# [Task brief]
List all lines in the material below that contain "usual".
(Beginning of Information supplied)
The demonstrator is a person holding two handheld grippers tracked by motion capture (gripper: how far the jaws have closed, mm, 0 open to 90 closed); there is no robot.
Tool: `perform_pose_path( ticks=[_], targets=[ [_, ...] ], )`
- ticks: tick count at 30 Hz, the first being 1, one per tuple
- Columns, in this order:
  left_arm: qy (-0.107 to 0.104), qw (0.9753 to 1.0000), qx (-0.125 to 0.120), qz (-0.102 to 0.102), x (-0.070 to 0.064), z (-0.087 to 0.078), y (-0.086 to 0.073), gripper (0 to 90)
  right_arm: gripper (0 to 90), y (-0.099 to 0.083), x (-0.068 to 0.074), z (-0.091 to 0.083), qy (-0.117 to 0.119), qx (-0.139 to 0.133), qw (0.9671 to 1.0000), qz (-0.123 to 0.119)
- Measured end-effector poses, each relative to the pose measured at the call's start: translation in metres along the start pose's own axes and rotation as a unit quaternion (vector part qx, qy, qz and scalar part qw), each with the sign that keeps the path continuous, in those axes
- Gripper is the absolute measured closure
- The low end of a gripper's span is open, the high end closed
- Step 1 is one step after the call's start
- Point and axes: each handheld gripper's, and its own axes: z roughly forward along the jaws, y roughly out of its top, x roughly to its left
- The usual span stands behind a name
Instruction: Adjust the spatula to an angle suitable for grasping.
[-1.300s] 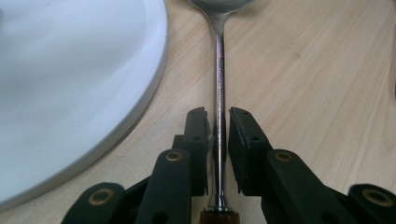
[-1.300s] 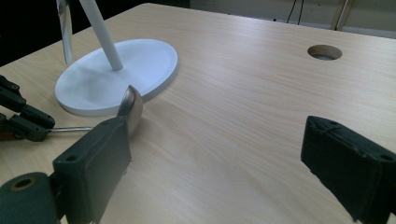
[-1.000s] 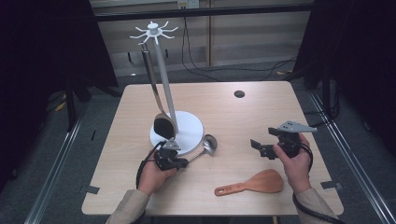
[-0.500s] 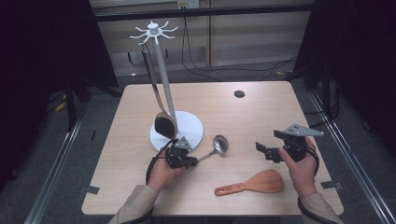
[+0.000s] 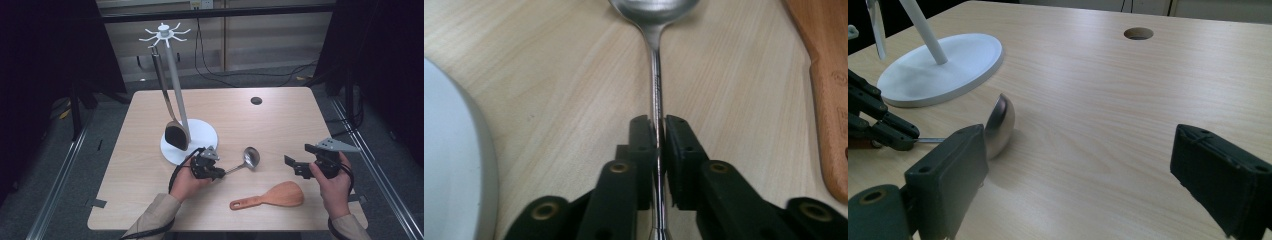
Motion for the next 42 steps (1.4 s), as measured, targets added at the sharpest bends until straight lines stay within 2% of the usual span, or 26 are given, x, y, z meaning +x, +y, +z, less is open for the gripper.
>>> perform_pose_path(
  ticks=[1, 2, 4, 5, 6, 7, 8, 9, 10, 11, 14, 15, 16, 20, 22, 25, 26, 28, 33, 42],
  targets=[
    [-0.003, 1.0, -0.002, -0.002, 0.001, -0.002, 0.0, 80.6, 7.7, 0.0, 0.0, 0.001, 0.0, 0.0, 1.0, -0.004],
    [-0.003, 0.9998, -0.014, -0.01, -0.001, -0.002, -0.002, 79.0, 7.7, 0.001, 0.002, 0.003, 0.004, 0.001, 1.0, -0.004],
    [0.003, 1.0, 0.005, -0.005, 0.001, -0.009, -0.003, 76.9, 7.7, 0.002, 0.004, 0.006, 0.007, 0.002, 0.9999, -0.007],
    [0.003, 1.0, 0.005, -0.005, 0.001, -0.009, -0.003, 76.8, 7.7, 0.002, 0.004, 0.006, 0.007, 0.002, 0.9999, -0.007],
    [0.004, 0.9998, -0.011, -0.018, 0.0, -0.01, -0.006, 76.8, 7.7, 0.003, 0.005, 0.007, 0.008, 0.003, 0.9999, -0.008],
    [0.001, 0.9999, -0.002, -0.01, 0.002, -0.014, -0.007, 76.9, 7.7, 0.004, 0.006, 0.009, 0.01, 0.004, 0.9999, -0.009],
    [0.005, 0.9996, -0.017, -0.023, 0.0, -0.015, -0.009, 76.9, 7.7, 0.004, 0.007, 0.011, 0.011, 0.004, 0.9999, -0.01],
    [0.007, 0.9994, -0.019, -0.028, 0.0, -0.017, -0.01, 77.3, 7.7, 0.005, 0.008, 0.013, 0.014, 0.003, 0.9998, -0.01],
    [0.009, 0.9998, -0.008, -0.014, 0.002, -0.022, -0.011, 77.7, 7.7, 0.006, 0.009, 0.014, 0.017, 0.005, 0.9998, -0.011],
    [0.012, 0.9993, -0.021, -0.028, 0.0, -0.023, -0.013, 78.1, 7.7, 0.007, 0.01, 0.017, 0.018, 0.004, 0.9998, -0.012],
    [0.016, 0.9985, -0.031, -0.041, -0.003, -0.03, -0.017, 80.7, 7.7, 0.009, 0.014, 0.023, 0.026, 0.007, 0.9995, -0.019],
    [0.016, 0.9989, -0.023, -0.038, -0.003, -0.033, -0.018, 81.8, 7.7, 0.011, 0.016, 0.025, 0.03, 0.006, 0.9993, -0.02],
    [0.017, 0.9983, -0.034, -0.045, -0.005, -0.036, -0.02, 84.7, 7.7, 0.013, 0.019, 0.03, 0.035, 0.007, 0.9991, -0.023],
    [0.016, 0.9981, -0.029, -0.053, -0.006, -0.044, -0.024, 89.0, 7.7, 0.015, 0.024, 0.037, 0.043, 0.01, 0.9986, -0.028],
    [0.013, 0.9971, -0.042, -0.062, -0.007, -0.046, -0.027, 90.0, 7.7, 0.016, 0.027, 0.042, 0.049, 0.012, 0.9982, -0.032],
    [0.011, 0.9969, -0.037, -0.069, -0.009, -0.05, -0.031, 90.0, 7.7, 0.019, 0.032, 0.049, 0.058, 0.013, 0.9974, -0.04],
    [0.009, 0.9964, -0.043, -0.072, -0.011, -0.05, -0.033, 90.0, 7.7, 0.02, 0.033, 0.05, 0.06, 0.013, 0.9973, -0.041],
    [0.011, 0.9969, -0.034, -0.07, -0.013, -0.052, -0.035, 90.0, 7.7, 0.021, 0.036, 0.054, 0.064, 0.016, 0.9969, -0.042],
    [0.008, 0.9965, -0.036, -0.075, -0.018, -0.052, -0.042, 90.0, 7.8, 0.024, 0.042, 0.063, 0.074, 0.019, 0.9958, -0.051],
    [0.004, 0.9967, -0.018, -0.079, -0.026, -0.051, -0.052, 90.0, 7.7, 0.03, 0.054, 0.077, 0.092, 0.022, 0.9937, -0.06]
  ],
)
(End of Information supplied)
# [Exercise solution]
- The usual span stands behind a name
Motion for the next 42 steps (1.4 s), as measured, targets added at the sharpest bends until straight lines stay within 2% of the usual span, or 26 are given, x, y, z meaning +x, +y, +z, less is open for the gripper.

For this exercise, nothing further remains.